Neospora caninum is an important protozoan parasite that causes abortion in cattle and nervous system dysfunction in dogs. No effective drugs and vaccines for neosporosis are available. Further elucidation of proteins related to N. caninum virulence will provide potential candidates for vaccine development against neosporosis. In the present study, N. caninum c-Myc regulatory protein (NcMYR1) gene knockout strains (ΔNcMYR1-1, ΔNcMYR1-2, and ΔNcMYR1-3) were generated using the CRISPR-Cas9 gene editing system to investigate phenotype changes and the potential of the ΔNcMYR1-1 strain as an attenuated vaccine, and this is the first time of using the N. caninum CRISPR-Cas9 gene knockout strain as an attenuated vaccine.
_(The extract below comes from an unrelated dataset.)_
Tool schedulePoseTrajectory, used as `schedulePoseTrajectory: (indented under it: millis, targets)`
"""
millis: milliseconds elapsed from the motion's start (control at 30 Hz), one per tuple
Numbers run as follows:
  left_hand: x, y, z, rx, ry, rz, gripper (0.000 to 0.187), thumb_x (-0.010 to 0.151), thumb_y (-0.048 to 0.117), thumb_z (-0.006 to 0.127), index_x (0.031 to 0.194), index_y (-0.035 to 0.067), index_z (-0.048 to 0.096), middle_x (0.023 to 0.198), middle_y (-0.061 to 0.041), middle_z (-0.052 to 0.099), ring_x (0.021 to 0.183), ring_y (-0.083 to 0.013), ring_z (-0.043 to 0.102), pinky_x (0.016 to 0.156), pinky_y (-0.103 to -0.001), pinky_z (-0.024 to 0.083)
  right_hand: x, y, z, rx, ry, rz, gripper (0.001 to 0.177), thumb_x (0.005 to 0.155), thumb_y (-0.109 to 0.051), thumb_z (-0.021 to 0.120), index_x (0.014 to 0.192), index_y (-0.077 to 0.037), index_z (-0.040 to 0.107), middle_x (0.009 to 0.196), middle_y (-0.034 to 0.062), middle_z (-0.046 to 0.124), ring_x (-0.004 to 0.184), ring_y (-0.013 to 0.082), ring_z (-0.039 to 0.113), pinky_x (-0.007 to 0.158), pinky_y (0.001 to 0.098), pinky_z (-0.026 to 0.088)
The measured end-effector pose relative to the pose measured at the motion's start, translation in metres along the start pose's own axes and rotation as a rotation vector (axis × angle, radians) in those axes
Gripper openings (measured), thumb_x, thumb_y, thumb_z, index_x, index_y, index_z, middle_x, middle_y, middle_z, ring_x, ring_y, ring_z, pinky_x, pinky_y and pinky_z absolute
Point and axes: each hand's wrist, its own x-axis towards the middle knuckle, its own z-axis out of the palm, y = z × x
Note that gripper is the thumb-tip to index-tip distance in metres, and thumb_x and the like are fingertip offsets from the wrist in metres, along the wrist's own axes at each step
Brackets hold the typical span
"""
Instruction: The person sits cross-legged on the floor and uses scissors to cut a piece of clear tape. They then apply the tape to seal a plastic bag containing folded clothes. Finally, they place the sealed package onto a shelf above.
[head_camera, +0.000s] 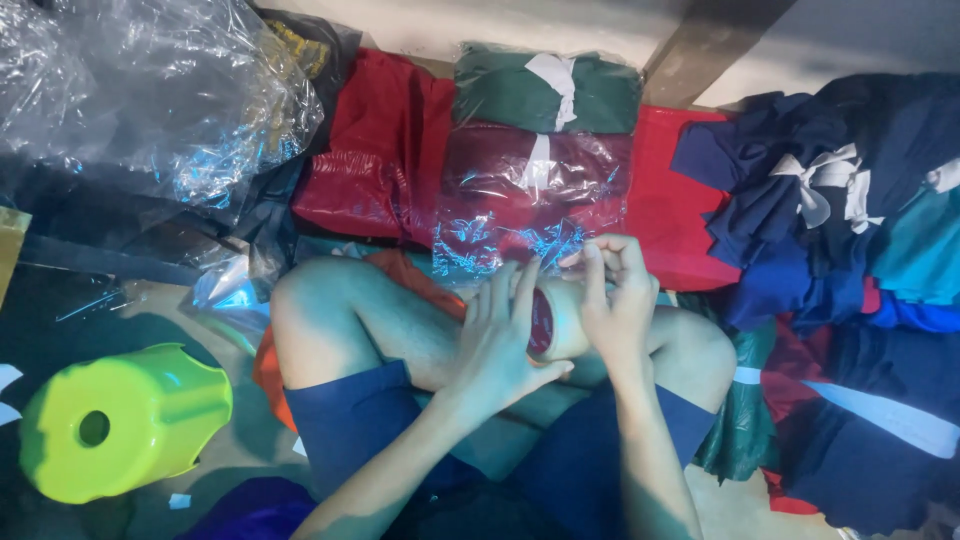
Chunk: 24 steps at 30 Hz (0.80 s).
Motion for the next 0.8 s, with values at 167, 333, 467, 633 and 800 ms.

NcMYR1 was determined to be a cytoplasmic protein in N. caninum tachyzoites. The deficiency of NcMYR1 decreased the plaque area and the rate of invasion, replication, and egression of the parasites. ΔNcMYR1-1 strain-infected C57BL/6 mice had 100% survival rate, reduced parasite burden, and alleviated pathological changes in tissues compared with those in Nc-1 strain-infected mice. Immunization with ΔNcMYR1-1 tachyzoites increased the productions of cytokines in mice, with a survival rate reaching 80%, and the parasite burdens in the liver and spleen were greatly reduced when challenged with the Nc-1 strain with a lethal dose after 40 days of ΔNcMYR1-1 tachyzoite immunization. ΔNcMYR1 immunization could decrease the abortion rate of female mice from 71.4% to 12.5% and increase the survival rate of pups from 12.5% to 83.3% against the N. caninum challenge. Above all, NcMYR1 is a virulence factor and the ΔNcMYR1-1 strain could be used as a candidate vaccine against N. caninum infection and vertical transmission.

Keywords: NcMYR1; Neospora caninum; function; knockout; vaccine.